Posts Tagged ‘BigData’

Hadoop 2.0 goes beyond MapReduce to create a general framework for distributed data-processing applications


The new Hadoop is nothing less than the Apache Foundation’s attempt to create a whole new general framework for the way big data can be stored, mined, and processed.

It ought to not only further stimulate the way apps are written for Hadoop, but also allow for the creation of entirely new data-crunching methodologies within Hadoop that simply weren’t possible because of its earlier architectural limitations. In short, it’s good stuff.

What’s been holding Hadoop back all this time? More important, where’s it going from here?

Various criticisms of Hadoop have revolved around its scaling limitations, but the biggest constraint on scale has been its job handling. All jobs in Hadoop are run as batch processes through a single daemon called JobTracker, which creates a scalability and processing-speed bottleneck.

With Hadoop 2, the JobTracker approach has been scrapped. Instead, Hadoop uses an entirely new job-processing framework built using two daemons: ResourceManager, which governs all jobs in the system, and NodeManager, which runs on each Hadoop node and keeps the ResourceManager informed about what’s happening on that node. (Each running application also has its own governor, ApplicationMaster.)

This setup is so unlike the previous MapReduce that Apache gave it an entirely new name: YARN, or Yet Another Resource Negotiator, with the new MapReduce running as one of many possible components for it. In fact, Apache claims that any distributed application can run on YARN, albeit with some porting. To that end, Apache’s maintained a list of YARN-compatible applications, such as the social-graph analysis system Apache Giraph (which Facebook uses). More are on the way from other parties, too.

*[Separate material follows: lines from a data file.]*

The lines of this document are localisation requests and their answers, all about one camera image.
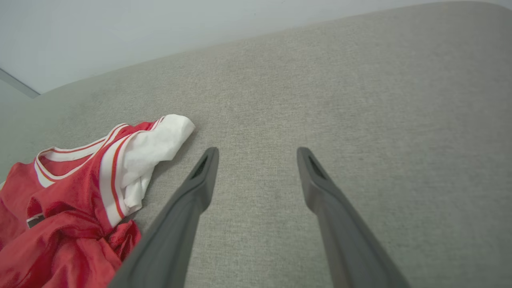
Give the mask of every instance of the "basketball jersey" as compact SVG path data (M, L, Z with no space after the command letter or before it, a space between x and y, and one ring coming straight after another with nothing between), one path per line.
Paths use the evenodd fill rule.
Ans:
M154 166L194 130L184 116L136 126L17 163L0 184L0 286L101 287L140 239L127 215L142 207Z

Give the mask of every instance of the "white trim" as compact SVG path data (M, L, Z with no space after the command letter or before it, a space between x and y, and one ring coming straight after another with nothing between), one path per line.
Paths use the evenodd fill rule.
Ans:
M48 187L49 185L51 185L53 183L53 180L61 180L61 179L66 178L67 176L73 174L78 169L80 169L87 161L89 161L102 147L104 147L105 145L111 143L115 139L115 137L117 136L119 131L121 131L122 128L127 127L127 126L128 125L125 124L125 123L119 124L116 127L114 127L106 137L100 139L100 140L103 139L103 141L96 140L96 141L94 141L94 142L92 142L92 143L90 143L88 145L81 146L79 148L75 148L75 149L60 149L60 148L57 148L57 147L52 147L52 148L49 148L49 149L41 151L36 156L36 159L35 159L35 162L34 162L34 167L36 168L37 178L39 179L39 182L41 183L41 185L43 187ZM77 150L77 149L81 149L81 148L87 147L87 146L89 146L91 144L94 144L96 142L98 142L98 143L93 145L93 146L91 146L90 148L87 148L87 149L84 149L84 150L80 150L80 151L77 151L77 152L60 154L60 153L55 153L55 152L51 151L52 149L55 150L55 151L73 151L73 150ZM53 175L52 173L50 173L45 168L45 166L41 163L41 161L39 160L40 156L44 156L48 160L62 162L62 161L71 161L71 160L80 159L80 158L83 158L83 157L85 157L87 155L90 155L90 157L84 163L82 163L81 165L75 167L74 169L72 169L68 173L66 173L64 175L61 175L61 176L56 176L56 175Z
M130 137L131 135L127 135L118 141L116 141L114 144L112 144L108 150L103 155L103 158L101 159L100 169L99 169L99 191L101 194L101 200L103 201L103 205L105 207L107 218L109 219L110 225L112 227L115 227L120 221L121 217L119 213L117 212L116 202L114 199L113 191L112 191L112 173L117 173L117 171L112 171L112 166L114 162L114 155L116 153L117 148L123 140ZM116 190L118 190L118 178L116 175L116 183L114 183L114 186ZM121 208L121 211L124 215L126 215L127 208L124 204L124 200L122 197L121 191L115 191L118 197L118 203L119 207Z
M124 156L124 151L126 150L126 146L132 140L132 138L135 137L135 135L137 135L139 133L153 131L162 122L164 117L165 116L162 116L160 119L155 121L150 130L139 130L139 131L132 133L131 135L127 135L127 136L119 139L114 144L112 144L112 146L109 147L109 149L105 152L105 154L103 155L103 158L101 159L100 171L99 171L99 190L100 190L100 194L101 194L101 200L103 201L103 205L105 206L107 218L109 219L110 225L112 225L112 227L115 227L122 220L117 211L113 193L116 193L119 207L121 208L121 211L125 217L136 211L136 210L129 211L128 207L124 203L124 194L123 194L124 188L122 188L120 186L122 160L123 160L123 156ZM115 156L117 148L121 145L121 143L123 143L123 145L119 149L119 154L117 155L116 171L112 171L112 167L114 164L114 156ZM112 175L113 174L115 174L115 182L114 182L115 191L112 191Z
M50 186L51 184L53 184L54 182L50 181L48 178L46 178L45 175L42 174L41 170L39 169L39 165L37 163L38 163L38 161L34 160L34 170L35 170L35 174L37 175L37 180L39 180L39 184L41 184L41 186L46 188L46 187Z

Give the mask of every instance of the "white sleeve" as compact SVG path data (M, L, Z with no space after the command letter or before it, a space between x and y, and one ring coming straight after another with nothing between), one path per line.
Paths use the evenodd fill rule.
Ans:
M142 199L156 164L172 160L195 129L190 119L180 115L165 116L155 128L137 133L122 154L120 188L129 215L142 207Z

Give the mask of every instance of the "gray upholstery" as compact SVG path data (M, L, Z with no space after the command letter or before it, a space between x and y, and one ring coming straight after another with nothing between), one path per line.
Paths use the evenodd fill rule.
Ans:
M295 150L309 147L414 287L512 285L512 12L428 4L172 55L1 108L0 177L50 146L164 114L197 126L160 163L147 229L220 149L187 287L329 287Z

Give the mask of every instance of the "white wall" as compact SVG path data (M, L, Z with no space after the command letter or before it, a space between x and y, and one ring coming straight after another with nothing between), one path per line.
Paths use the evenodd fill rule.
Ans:
M14 89L8 83L0 79L0 106L12 103L30 101L32 98Z
M437 1L0 0L0 68L44 93L190 49L428 2Z

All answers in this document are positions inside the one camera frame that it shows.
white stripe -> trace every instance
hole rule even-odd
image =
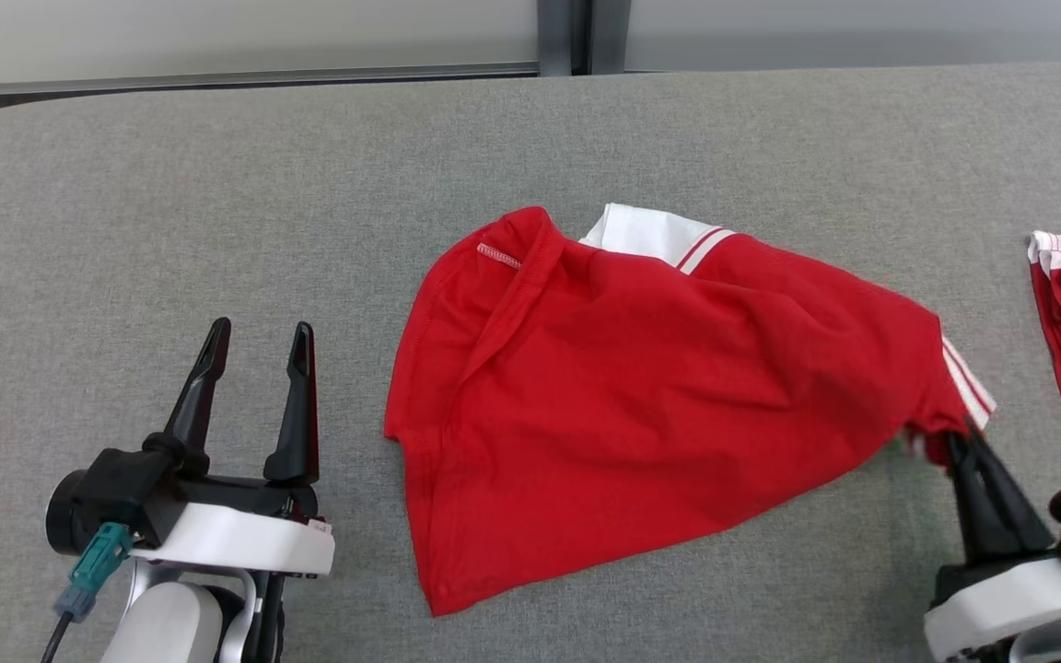
[[[951,353],[953,359],[956,360],[956,364],[959,364],[960,368],[964,369],[964,374],[968,374],[968,381],[970,385],[972,385],[973,389],[976,390],[976,394],[980,396],[981,401],[985,401],[987,406],[989,406],[989,412],[990,413],[996,412],[997,401],[993,400],[993,395],[989,392],[989,389],[986,389],[985,385],[981,385],[980,381],[977,381],[976,373],[973,373],[973,369],[969,368],[969,365],[964,361],[964,357],[960,356],[960,352],[956,352],[956,348],[953,346],[952,341],[949,341],[947,336],[943,335],[940,335],[939,339],[943,341],[944,348],[947,350],[947,353]]]
[[[696,245],[698,245],[698,243],[702,240],[707,240],[711,234],[715,234],[715,232],[720,230],[723,230],[721,226],[708,227],[707,232],[702,232],[702,234],[699,234],[698,238],[695,238],[694,242],[686,245],[686,250],[682,252],[682,256],[679,257],[678,261],[674,263],[674,266],[681,267],[681,265],[694,260],[695,257],[691,254],[692,248],[696,247]]]
[[[691,256],[690,260],[686,260],[686,264],[681,265],[682,274],[691,274],[695,272],[698,267],[698,263],[702,262],[702,259],[707,257],[708,252],[711,252],[711,248],[715,247],[715,244],[731,238],[734,232],[726,229],[726,227],[720,227],[720,229],[712,232],[711,235],[702,243],[698,250],[695,250]]]
[[[976,395],[973,394],[972,387],[969,386],[969,383],[964,381],[963,374],[960,373],[960,366],[956,365],[956,362],[953,361],[952,355],[949,355],[946,349],[944,351],[944,364],[947,364],[947,372],[953,377],[956,390],[960,391],[960,399],[964,402],[964,409],[973,417],[977,429],[985,431],[986,424],[989,423],[989,413],[980,406],[980,401],[976,400]]]

stitching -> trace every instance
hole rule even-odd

As radical as this approach is, Apache wisely decided not to break backward compatibility, so MapReduce 2 still has the same APIs as its predecessor. Existing jobs just need a recompile to work properly.

It’s also hardly coincidence that YARN makes Hadoop far more cross-compatible with other Apache projects for massaging big data. Use one, and it becomes far easier to use the rest. Such a rising tide for Hadoop would help lift all of Apache’s related boats.

The biggest win of all here is how MapReduce itself becomes just one possible way of many to mine data through Hadoop. Apache’s own Spark, another candidate for porting to YARN, might be better suited to some kinds of work than MapReduce, so Hadoop 2 gives you more flexibility to choose the engine that’s the best fit.

The two big Hadoop vendors, Cloudera and Hortonworks, both have their own discussions of how YARN is crucial stuff, even if they approach Hadoop from markedly different directions. Cloudera’s Impala offers the ability to run low-latency SQL queries against HDFS-stored data, which makes them best suited to live analytics; Hortonworks has chosen to go with Apache’s native Hive technology, which is best for data warehouse operations (like long-running queries with lots of join-type operations).

Porting apps to YARN isn’t a trivial effort, though, so the payoff involved in reworking Hadoop this radically will be strongly based on how much gets deployed within the new framework. But the fact that both Cloudera and Hortonworks are solidly behind Hadoop 2 and haven’t forked the product — or stuck with its earlier iterations — is major evidence Hadoop 2 isn’t just smoke or mirrors. Or tangled yarn.